Getting Beyond Kitsch

This article is from the archive of The New York Sun before the launch of its new website in 2022. The Sun has neither altered nor updated such articles but will seek to correct any errors, mis-categorizations or other problems introduced during transfer.

The New York Sun

The reputation of George Saunders ascended rapidly in the late 1990s only to hang suspended, in anticipation of some development, since his acclaimed collection of stories, “Pastoralia,” appeared in 2000. His promise is timely: More than any other writer, he has developed a style to embody our faddish, politically correct times.


In “Pastoralia” and 1997’s “Civilwarland in Bad Decline,” his signature stories take place in an artificial setting, usually a historical theme park where all culture has been reduced to costume, and are acted out by wage slaves bossed by cynical men who insist on accuracy, as connected to profits, but not authenticity. Petty mischief by a third party incites discord between boss and employee, whose critique of the situation is usually short-circuited by his compassion for some pitiful dependent.


“The Brief and Frightening Reign of Phil,” Mr. Saunders’s first standalone work, concerns Inner Horner, a tiny nation surrounded by Outer Horner, like Lesotho by South Africa. Phil, a disaffected loser, manipulates the less intelligent Outers into persecuting the Inners, and Phil thereby gains political power.
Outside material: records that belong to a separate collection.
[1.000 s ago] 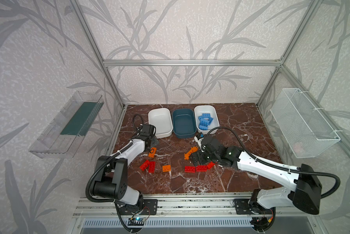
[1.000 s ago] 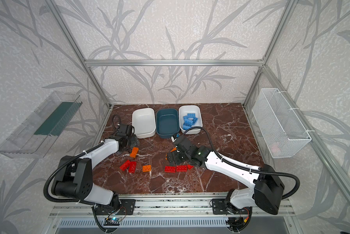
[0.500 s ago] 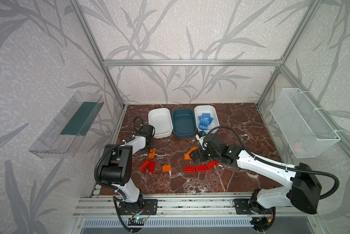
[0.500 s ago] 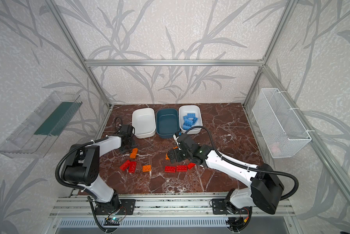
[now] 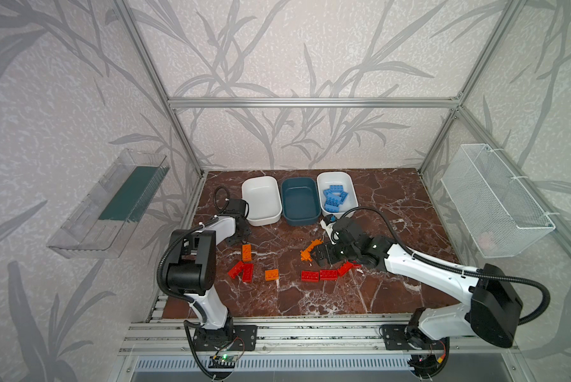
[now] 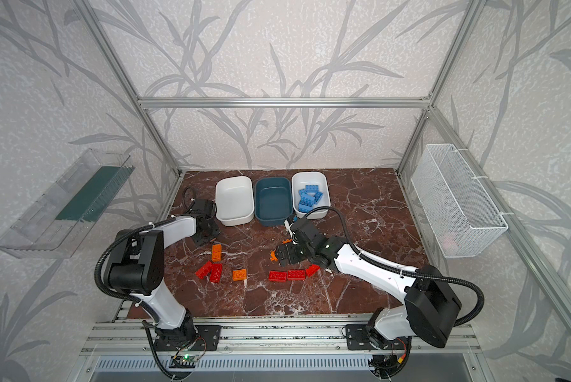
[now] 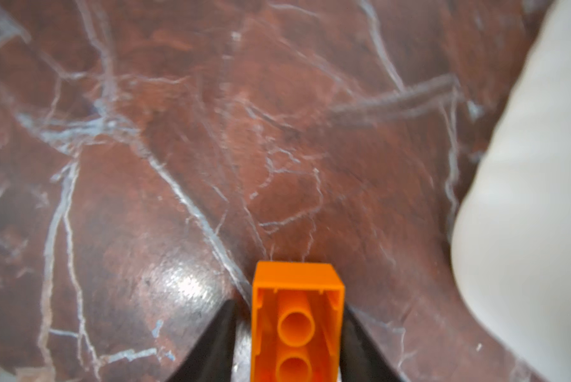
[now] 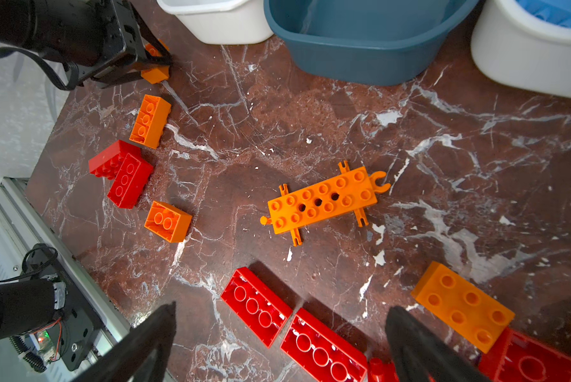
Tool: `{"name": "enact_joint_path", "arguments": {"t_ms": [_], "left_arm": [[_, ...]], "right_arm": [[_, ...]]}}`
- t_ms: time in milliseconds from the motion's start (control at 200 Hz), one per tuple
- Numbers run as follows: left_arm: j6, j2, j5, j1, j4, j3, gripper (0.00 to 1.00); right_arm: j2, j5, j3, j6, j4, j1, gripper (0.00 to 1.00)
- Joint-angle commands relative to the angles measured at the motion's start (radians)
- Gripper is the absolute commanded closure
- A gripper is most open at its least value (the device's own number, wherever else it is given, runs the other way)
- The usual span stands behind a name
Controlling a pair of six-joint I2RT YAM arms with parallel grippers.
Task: Sort the legos into containers by color
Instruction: 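Lower the left gripper onto a small orange brick and grasp it, then carry the orange brick with the left gripper into the teal tub and release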
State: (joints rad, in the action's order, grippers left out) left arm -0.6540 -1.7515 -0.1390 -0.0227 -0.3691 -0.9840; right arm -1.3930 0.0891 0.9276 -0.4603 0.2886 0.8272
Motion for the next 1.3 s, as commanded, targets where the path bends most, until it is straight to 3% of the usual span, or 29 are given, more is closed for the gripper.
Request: {"name": "enact_joint_path", "arguments": {"t_ms": [0,245,425,575,900,1055,1295], "left_arm": [[-0.008,-0.02,0.033,0.005,-0.054,-0.012,0.72],[-0.018,0.164,-0.011,-0.02,-0.119,0.05,0.81],[-0.037,0.272,-0.053,-0.101,-0.176,0.017,0.81],[-0.041,0.272,-0.102,-0.214,-0.232,-0.094,0.81],[-0.034,0.085,-0.141,-0.394,-0.28,-0.337,0.81],[-0.039,-0.02,-0.106,-0.44,-0.276,-0.443,0.81],[0.016,-0.326,-0.089,-0.459,-0.377,-0.816,0.81]], "right_arm": [[-0.001,0.008,0.004,-0.001,-0.004,-0.003,0.01],[0.026,0.04,-0.025,-0.015,-0.019,-0.004,0.01],[0.065,0.042,-0.038,-0.016,0.005,-0.003,0.01],[0.145,0.013,-0.086,-0.02,0.012,-0.004,0.01],[0.293,-0.061,-0.194,-0.021,0.057,-0.01,0.01],[0.342,-0.057,-0.225,-0.026,0.058,-0.035,0.01],[0.38,-0.052,-0.256,-0.022,0.059,-0.07,0.01]]}}
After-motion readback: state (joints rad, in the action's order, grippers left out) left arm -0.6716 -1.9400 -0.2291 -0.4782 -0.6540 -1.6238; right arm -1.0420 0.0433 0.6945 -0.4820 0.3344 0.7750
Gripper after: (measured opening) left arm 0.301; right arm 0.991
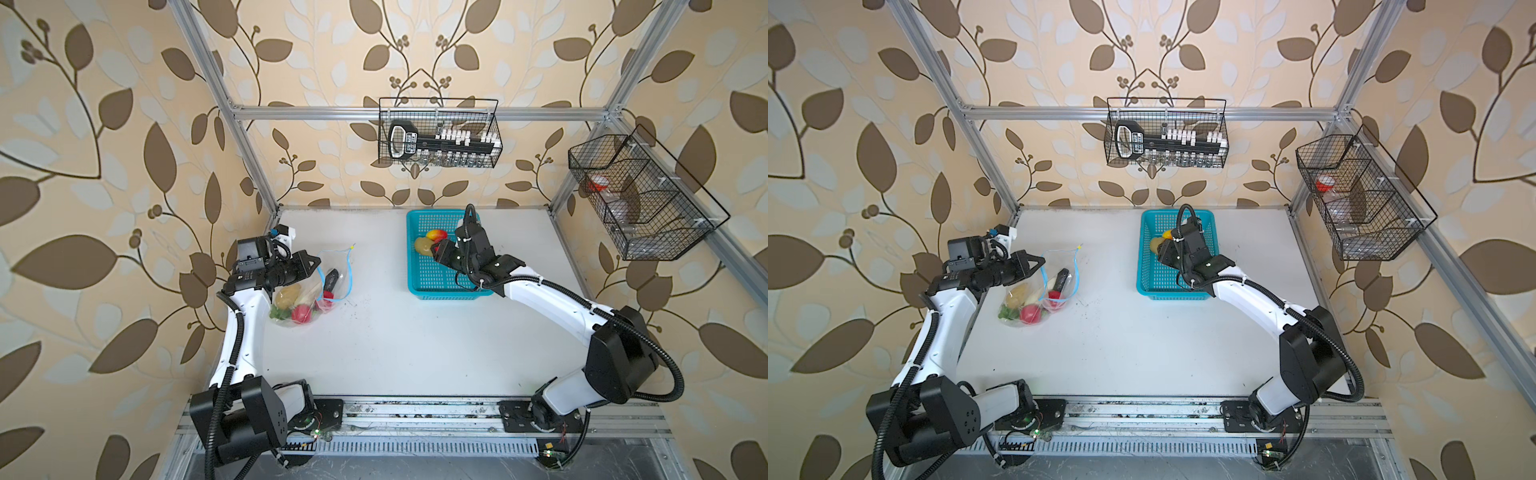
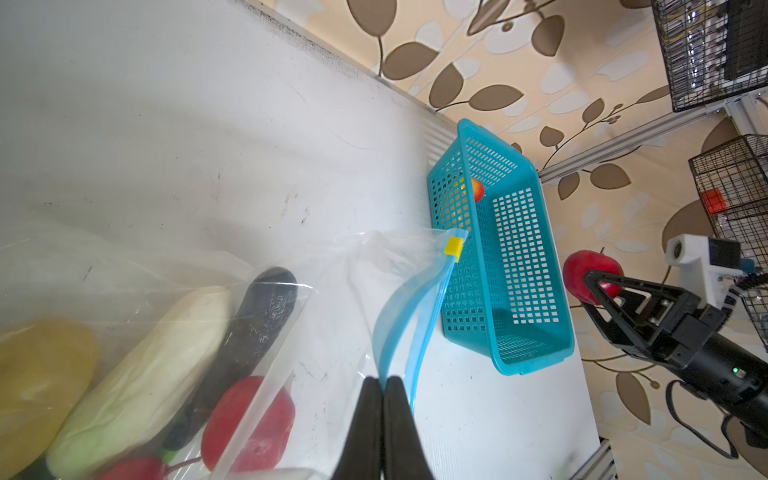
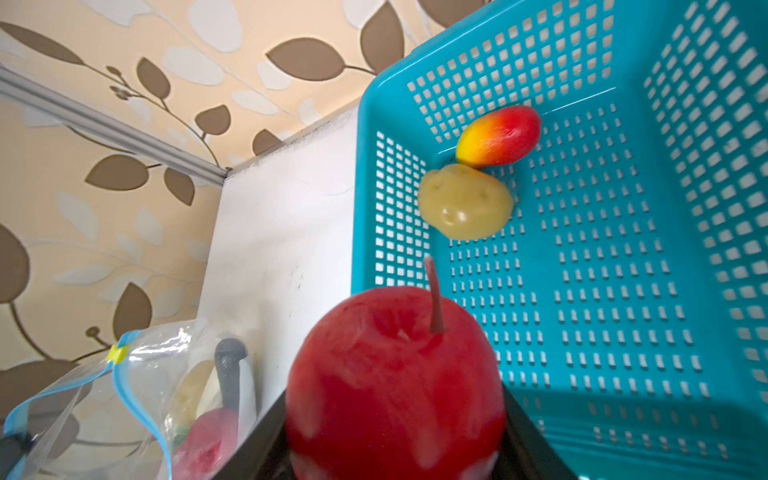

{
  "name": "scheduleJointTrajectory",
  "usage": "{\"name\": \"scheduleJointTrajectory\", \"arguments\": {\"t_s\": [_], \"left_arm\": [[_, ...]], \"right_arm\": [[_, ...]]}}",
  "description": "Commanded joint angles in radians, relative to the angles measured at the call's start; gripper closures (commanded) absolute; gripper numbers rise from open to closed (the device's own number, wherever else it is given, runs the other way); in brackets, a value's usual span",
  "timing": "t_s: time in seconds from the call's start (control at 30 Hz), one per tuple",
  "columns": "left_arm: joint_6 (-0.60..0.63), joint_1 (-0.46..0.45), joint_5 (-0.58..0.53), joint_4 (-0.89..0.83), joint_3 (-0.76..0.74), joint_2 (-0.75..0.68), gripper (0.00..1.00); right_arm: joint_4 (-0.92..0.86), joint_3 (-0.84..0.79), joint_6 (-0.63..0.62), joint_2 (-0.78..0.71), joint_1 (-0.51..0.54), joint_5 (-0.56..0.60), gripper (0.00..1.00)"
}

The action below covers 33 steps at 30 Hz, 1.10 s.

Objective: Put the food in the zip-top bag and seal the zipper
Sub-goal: 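Carry the red apple out of the basket toward the bag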

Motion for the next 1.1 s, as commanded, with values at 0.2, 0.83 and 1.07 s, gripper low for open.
{"name": "scheduleJointTrajectory", "arguments": {"t_s": [0.2,0.83,1.07], "left_arm": [[0.024,0.014,0.022,0.014,-0.001,-0.019,1.0],[0.019,0.016,0.021,0.017,-0.002,-0.017,1.0],[0.012,0.018,0.026,0.011,0.004,-0.012,1.0]], "right_arm": [[0.076,-0.011,0.034,-0.03,0.097,-0.028,0.58],[0.175,0.042,-0.003,0.027,0.207,-0.102,0.58],[0.164,0.108,-0.025,0.079,0.257,-0.099,0.58]]}}
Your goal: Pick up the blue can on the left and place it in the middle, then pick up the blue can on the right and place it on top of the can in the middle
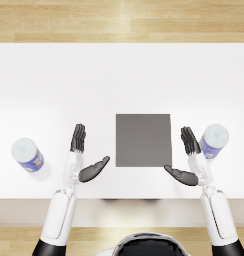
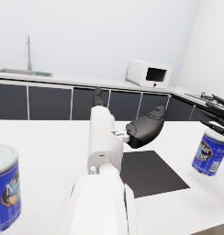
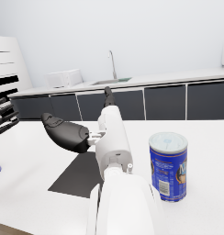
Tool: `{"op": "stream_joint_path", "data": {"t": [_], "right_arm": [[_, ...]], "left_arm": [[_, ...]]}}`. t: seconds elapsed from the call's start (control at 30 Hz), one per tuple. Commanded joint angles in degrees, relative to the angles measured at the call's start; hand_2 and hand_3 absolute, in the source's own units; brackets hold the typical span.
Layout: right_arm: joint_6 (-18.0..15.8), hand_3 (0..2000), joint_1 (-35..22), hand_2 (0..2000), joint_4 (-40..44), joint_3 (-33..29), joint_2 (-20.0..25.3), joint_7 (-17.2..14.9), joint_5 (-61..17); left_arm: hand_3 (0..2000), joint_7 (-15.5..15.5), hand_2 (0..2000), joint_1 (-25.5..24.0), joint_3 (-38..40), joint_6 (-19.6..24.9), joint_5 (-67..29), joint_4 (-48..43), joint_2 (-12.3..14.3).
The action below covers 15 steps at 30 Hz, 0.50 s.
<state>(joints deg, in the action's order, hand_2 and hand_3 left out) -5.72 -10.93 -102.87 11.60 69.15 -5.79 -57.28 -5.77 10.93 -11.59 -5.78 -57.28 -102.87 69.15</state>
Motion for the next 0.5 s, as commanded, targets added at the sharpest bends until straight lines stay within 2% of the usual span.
{"op": "stream_joint_path", "data": {"t": [0.03, 0.5], "right_arm": [[0.00, 0, 0.00, 0, 0.00, 0.00, 0.00, 0.00, 0.00], [0.00, 0, 0.00, 0, 0.00, 0.00, 0.00, 0.00, 0.00]], "left_arm": [[0, 0.00, 0, 0.00, 0.00, 0.00, 0.00, 0.00, 0.00], [0, 0.00, 0, 0.00, 0.00, 0.00, 0.00, 0.00, 0.00]]}}
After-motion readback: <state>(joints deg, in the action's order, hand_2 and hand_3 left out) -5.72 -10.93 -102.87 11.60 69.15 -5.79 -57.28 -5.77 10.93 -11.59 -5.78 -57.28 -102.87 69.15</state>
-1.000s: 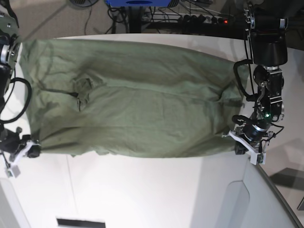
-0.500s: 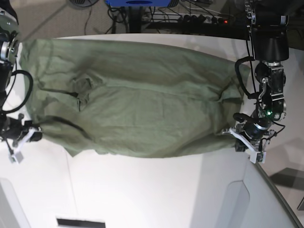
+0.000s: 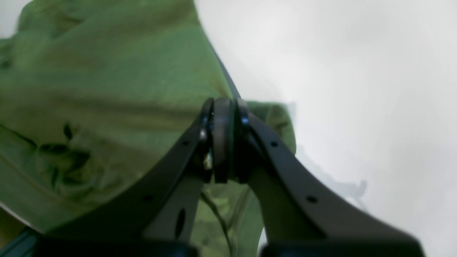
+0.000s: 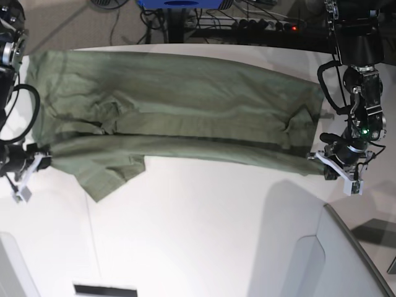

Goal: Layout the t-shirt on the table in an organized manner, then fold the t-shirt properly
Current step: 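Lift the shirt's side edges with both grippers and fold them over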

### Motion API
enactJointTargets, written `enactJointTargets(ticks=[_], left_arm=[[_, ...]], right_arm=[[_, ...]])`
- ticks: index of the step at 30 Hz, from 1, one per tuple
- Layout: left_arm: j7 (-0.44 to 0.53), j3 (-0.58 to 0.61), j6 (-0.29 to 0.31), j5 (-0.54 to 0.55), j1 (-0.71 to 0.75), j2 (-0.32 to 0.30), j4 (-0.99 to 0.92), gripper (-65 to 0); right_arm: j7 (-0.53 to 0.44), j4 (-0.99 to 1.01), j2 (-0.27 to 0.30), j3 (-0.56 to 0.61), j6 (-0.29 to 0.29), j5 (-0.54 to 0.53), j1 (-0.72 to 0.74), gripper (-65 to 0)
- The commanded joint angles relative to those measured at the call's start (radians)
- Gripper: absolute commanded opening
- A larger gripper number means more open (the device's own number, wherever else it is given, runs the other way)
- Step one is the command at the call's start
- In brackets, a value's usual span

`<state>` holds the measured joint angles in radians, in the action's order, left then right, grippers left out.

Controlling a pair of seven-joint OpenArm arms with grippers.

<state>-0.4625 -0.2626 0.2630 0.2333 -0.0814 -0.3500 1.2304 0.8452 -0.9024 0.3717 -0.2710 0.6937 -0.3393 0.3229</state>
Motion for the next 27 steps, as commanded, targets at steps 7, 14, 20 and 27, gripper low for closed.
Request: enactJointTargets(ticks=[7,14,20,27], left_arm=[[0.024,0.001,-0.004,0.002,-0.005,-0.002,0.013,-65.0],[0.024,0.001,-0.004,0.001,-0.007,0.006,0.012,-65.0],[0.020,0.001,-0.004,0.001,-0.002,0.007,0.012,-65.0],[0.024,0.001,-0.004,-0.007,0.012,0.030,0.012,-65.0]], right_arm=[[0.081,-0.083,-0.006,-0.073,0.004,-0.016,-0.028,-63.6],[0.202,-0.237,-0.029,-0.150,0.004,-0.010,-0.084,-63.6],[0.239,-0.238,-0.030,-0.185,0.004,-0.011,-0.115,-63.6],[0.296,-0.306,-0.078,-0.185,0.004,-0.011,-0.150,-63.6]])
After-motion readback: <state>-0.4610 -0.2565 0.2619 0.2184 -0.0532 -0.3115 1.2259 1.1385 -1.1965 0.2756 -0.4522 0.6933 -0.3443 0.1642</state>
Leaving behind the slacker aesthetic of his more worldly fiction, Mr. Saunders takes evident joy in creating the ragtag muppets in “Phil.” Old Gus, the oldest Inner Hornerite, “was so old and tired he was shaped something like the letter ‘C,’ if the letter ‘C’ was bald and had two gray withered antlers.”


As in most dystopias, cliche corrupts free will in Mr. Saunders’s fiction: His characters exist in a sugary world of impulse and shallow desire; they are tragically innocent, as this passage from “Phil” demonstrates:



[Phil] was captivated by her glossy black filaments and transparent oscillating membranes, the delicate curve of her exposed spine, her habit of demurely scratching one bearing with a furry glove like appendage, and spent many hours casually circling Inner Horner, hoping to catch her eye, inflating and deflating his central bladder in order to look more manly and attractive.


These cartoony cyborgs, ignorant of their strangeness, behave like kitschy woodland creatures. Kitsch, carefully defined, is a combination of prudence and prurience, as seen in the plump and useless curves of a garden troll or a Kewpie doll. It is an endless feedback loop of shallow desire. Mr. Saunders’s fiction is critical of kitsch, but the more he repeats himself the more he seems to profit by the low-level, sexual buzz of his grotesque creations.


“Phil” immediately recalls “Animal Farm,” but where Orwell’s animals had motivations directly analogous to those of parties relating to Stalin, Mr. Saunders’s characters are personal. Phil is simply selfish and evil, the oppressed Inners simply love each other, and their liberators, the Greater Kellerites, explicitly refer to a “National Enjoyment Level” when making all decisions. The political content of “Phil” is generic.


In this regard, Mr. Saunders is similar to Mark Twain, with whom he has been compared. Twain’s satires were about wit; they pitted an intelligent writer against a foolish society, the writer blinding himself to extenuating circumstances as convenient. But where Twain kept his verbal dignity, Mr. Saunders prefers a patois of borrowed cliche:



‘You people,’ Phil shouted in the stentorian voice, ‘via shiftlessness and inertia, have forced us, a normally gentle constituency, into the position of extracting water from the recalcitrant stone of your stubbonness … But shoulder that musket we must, that musket of subduing you, and this we will …’


Too much of this goes a long way, as Phil might say. It is important to expect great things from writers like Mr. Saunders, but “Phil,” like his children’s book, “The Very Persistent Gappers of Frip,” only marks time. It would be interesting, for example, to see Mr. Saunders extend his prodigious imagining of nonsense contraptions into deeper waters, as Lewis Carroll did. In spite of his satire, Mr. Saunders demonstrates a real aesthetic yearning for the hypertrophied detritus of our times, and it would be wonderful to see him bring this detritus to fuller life.